Most investors entrust their money to the ups and downs of the stock market. But there is a “techonomic” alternative that offers great opportunities for high risk-adjusted returns: investing in intellectual property.
If you want to use the stock markets to invest successfully in intellectual property, the first step is to identify pervasive emerging technology trends. Then find companies that hold core intellectual property associated with these growing markets.
A recent success story has been VirnetX (VHC), a leader in automatic secure virtual private network (VPN) technology. The company saw its stock price more than quintuple since August 2010, after it began to work harder monetizing its intellectual property. The rally began after the U.S. Patent and Trademark Office (USPTO) declared that two key patents of VirnetX that Microsoft licensed a month before were indeed valid, as VirnetX filed patent suits against Apple, Cisco, NEC, and Aastra, claiming these companies infringed five VirnetX patents, including the two found valid by the USPTO.

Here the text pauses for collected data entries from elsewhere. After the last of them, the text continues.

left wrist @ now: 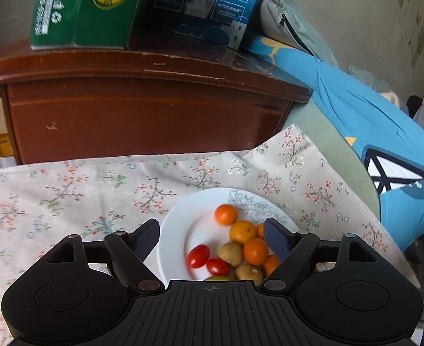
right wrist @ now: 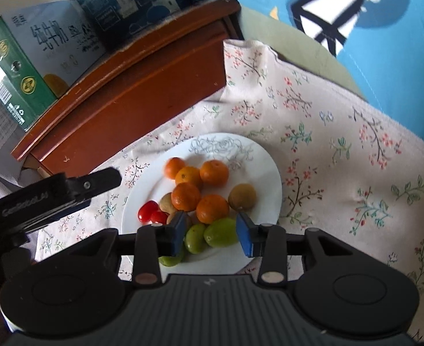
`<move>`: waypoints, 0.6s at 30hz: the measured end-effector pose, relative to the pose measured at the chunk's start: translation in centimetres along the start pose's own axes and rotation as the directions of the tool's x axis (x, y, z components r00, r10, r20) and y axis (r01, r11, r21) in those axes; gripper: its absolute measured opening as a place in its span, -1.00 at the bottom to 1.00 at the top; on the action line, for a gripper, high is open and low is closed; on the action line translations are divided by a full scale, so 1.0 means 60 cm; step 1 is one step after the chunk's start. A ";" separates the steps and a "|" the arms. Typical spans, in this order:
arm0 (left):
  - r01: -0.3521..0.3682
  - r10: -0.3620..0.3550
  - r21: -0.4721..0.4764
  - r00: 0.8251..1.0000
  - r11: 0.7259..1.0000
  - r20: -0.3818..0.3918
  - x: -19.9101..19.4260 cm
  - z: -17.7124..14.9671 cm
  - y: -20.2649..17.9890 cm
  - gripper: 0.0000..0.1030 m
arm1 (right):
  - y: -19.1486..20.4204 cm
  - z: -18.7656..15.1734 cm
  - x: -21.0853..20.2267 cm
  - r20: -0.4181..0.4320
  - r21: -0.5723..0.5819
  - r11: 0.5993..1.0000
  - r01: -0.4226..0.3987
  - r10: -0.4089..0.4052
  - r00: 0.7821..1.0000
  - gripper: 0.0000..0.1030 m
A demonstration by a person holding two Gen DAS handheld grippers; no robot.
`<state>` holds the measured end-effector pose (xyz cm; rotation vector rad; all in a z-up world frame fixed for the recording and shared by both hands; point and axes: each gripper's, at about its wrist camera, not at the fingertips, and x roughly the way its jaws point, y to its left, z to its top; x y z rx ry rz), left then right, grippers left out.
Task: Organize fruits
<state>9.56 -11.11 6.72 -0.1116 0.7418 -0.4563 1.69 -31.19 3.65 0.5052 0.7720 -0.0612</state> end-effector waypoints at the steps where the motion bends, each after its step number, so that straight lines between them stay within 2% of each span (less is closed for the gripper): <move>1: -0.014 0.014 0.006 1.000 1.000 -0.003 -0.006 -0.001 -0.002 0.57 | 0.002 0.001 -0.002 0.004 -0.006 1.000 0.002 -0.002 1.000 -0.18; 5: -0.053 0.053 0.031 0.999 0.998 -0.009 -0.032 -0.006 -0.005 0.69 | 0.006 0.002 -0.004 -0.005 -0.009 1.000 -0.003 0.003 1.000 -0.15; 13: -0.106 0.108 0.060 0.993 0.993 -0.037 -0.074 -0.022 -0.009 0.74 | 0.016 -0.001 -0.027 0.021 -0.017 1.000 0.016 -0.015 1.000 -0.13; 18: -0.138 0.142 0.076 0.989 0.988 -0.047 -0.094 -0.037 -0.015 0.83 | 0.028 -0.004 -0.042 0.026 -0.034 0.999 0.043 -0.042 0.999 -0.02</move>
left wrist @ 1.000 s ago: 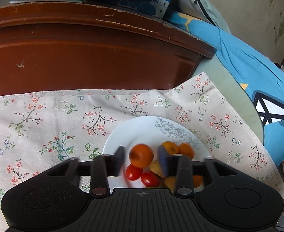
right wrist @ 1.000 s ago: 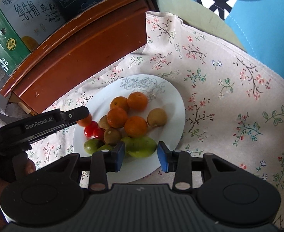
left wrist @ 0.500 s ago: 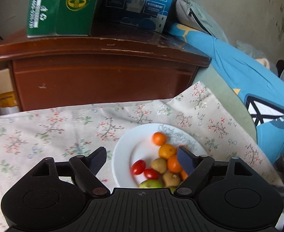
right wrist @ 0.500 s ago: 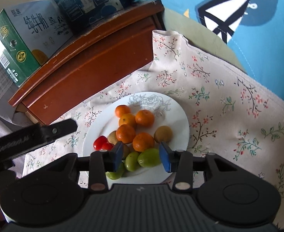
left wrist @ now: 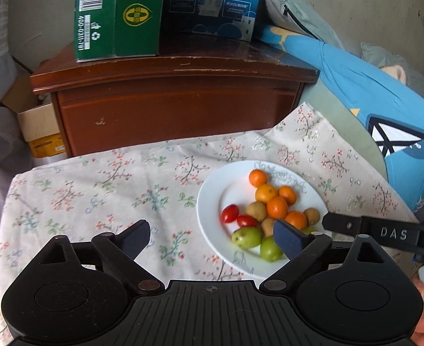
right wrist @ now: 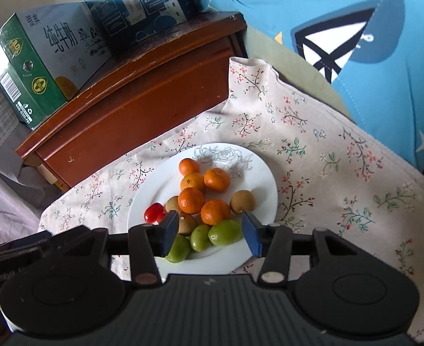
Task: Organize fruits
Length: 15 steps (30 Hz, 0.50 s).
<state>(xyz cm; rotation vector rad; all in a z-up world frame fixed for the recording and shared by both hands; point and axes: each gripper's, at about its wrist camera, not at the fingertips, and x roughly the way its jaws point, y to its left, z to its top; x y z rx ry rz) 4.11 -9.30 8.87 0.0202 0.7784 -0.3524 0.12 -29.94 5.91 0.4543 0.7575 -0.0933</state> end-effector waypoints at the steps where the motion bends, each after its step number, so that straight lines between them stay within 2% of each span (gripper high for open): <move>1: -0.004 0.004 0.001 1.000 1.000 -0.006 -0.003 -0.003 0.000 0.83 | 0.003 -0.001 -0.002 -0.001 -0.005 1.000 0.003 -0.003 1.000 -0.02; 10: -0.034 0.034 -0.017 0.999 0.999 -0.041 -0.025 -0.023 0.009 0.84 | 0.034 -0.007 -0.025 -0.006 -0.075 0.997 0.030 -0.030 1.000 0.09; 15: -0.044 0.042 -0.039 0.998 0.998 -0.051 -0.037 -0.030 0.017 0.84 | 0.045 -0.010 -0.044 0.009 -0.089 0.995 0.037 -0.036 0.999 0.23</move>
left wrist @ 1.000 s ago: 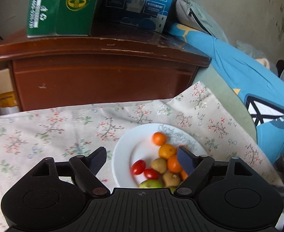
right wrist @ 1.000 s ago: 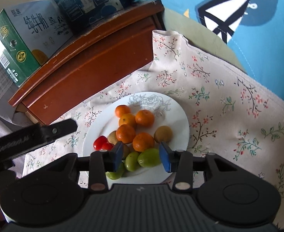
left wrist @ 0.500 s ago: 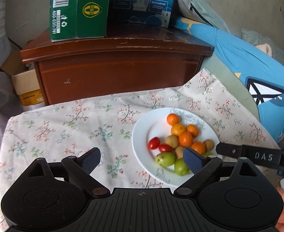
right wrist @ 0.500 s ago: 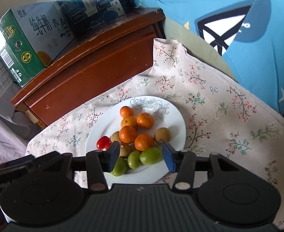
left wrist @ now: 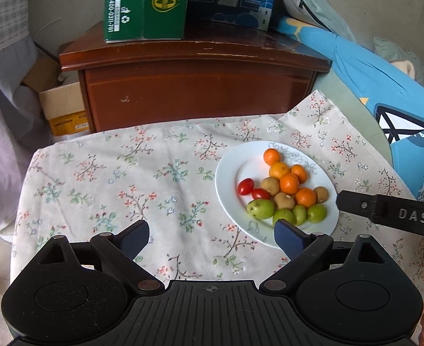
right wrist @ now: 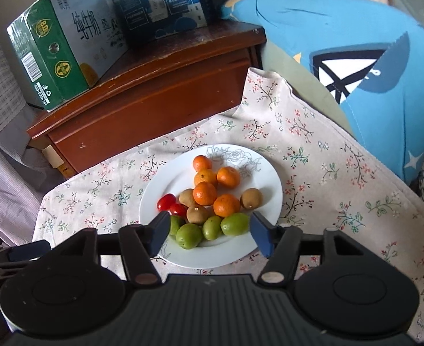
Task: Organize fruits
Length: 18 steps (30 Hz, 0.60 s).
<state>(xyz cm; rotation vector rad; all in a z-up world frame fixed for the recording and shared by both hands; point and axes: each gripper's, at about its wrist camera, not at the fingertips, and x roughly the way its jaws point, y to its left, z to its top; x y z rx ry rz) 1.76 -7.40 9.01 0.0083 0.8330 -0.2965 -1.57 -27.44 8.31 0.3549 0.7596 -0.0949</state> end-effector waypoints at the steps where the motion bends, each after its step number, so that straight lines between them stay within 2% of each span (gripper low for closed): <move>1: -0.004 0.004 0.000 1.000 1.000 -0.001 -0.002 -0.001 0.001 0.84 | 0.000 -0.001 -0.004 -0.001 0.002 1.000 0.000 0.000 1.000 0.25; 8: -0.059 0.059 0.037 0.998 0.998 0.013 -0.018 -0.008 0.002 0.85 | -0.006 -0.017 -0.027 -0.019 0.013 0.999 0.048 -0.048 0.999 0.44; 12: -0.104 0.103 0.071 0.994 0.992 0.024 -0.023 -0.011 0.002 0.91 | -0.013 -0.028 -0.034 -0.033 0.027 0.997 0.075 -0.074 0.997 0.48; 18: -0.088 0.089 0.043 0.996 0.995 -0.013 -0.014 -0.011 0.005 0.92 | -0.011 -0.038 -0.021 -0.073 0.009 0.994 0.106 -0.105 0.992 0.57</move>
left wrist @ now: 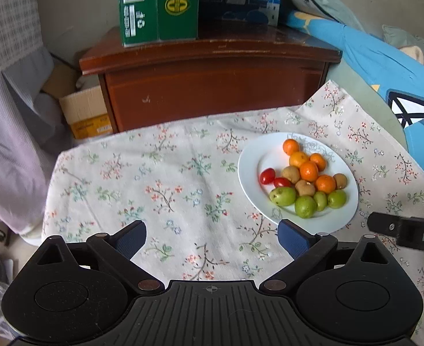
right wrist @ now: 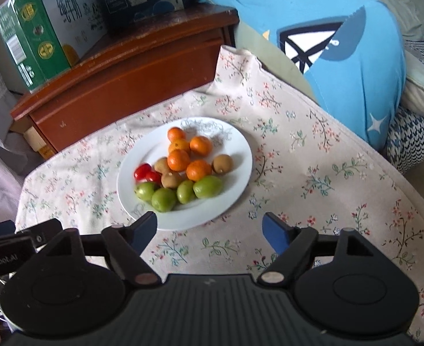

So where are fresh opportunities? One area of rapid growth is mobile banking. In the United States just 30 percent are using it currently, but further growth as well as increasing adoption of “remote deposit capture,” a technology that allows you to deposit physical checks via your smartphone provide great promise. Bank of America rolled out the system earlier this summer. The owners of companies holding the underlying intellectual property for mobile banking services will focus on monetizing this growth. ATMs allowed banks to reduce the cost of processing a check from a few dollars at a branch to less than a dollar at an ATM: remote deposit capture is set to bring down that cost a lot further. With over 20 billion checks processed every year in the U.S., widespread adoption of remote deposit capture could translate into post-tax annual cost savings in the billions of dollars. Mitek (MITK) is a public company with key patents in the field that could hold a lot of value.
However, despite their promising upside, intellectual property stock investments come fraught with hidden pitfalls, and Mitek is a case study for at least three of them. The patents held by Mitek have recently been challenged in court by USAA, a financial institution catering to the U.S. military, which argues that the Mitek patents are invalid and unenforceable. It also claims some rights to the intellectual property itself, should the Mitek patents be found valid by the court. As a result, Mitek has seen its stock market value fall dramatically. This illustrates the first pitfall: the risk that a key patent could be found invalid, either following a legal decision or simply as the result of rumor or attack.
A second pitfall is hidden in patent claims that are not broad enough to prevent the emergence of non-infringing alternatives, innovations that are designed to work around existing patents.
And here is the final pitfall: enforcing patents can take years of costly litigation; it requires adequate cash flow and cash reserves—even to defend dubious claims. Worse yet, litigation often has interim results which are at odds with what reasonable analysis would have predicted, leading in some cases to very large, unpredictable share price movements.
More often than not, however, these pitfalls of intellectual property investing can be mitigated by sophisticated due diligence and specialized expertise. To those who successfully navigate the inherent perils, IP investing offers outsized returns.
One good example is the case of Tessera (TSRA), a leader in chipset miniaturization technology.
Tessera lost close to 50 percent of market value in one session in December 2008 after the International Trade Commission (ITC) made an initial determination against the company during a patent action it brought against several wireless manufacturers. The commission initially found that while Tessera’s patents were valid they had not been infringed by the respondents. The stock continued to trade at a significant discount until the ITC reversed its initial determination. It ruled that Qualcomm, Motorola, and four other wireless chip makers had infringed on Tessera chip packaging patents and it stopped those companies from importing chips to the U.S. unless they posted a bond equal to 3.5 percent of the products’ value. The result: Tessera stock rose over 100 percent.
New technology trends are constantly emerging, and there is an inherent volatility associated with intellectual property driven stocks. But if you can avoid the hidden pitfalls, there are hidden goldmines to be found.
Laetitia Garriott de Cayeux is the CEO and Chief Investment Officer at Ajna Capital LLC, which she founded in 2008. She manages and controls a private fund that holds a position in Mitek stock.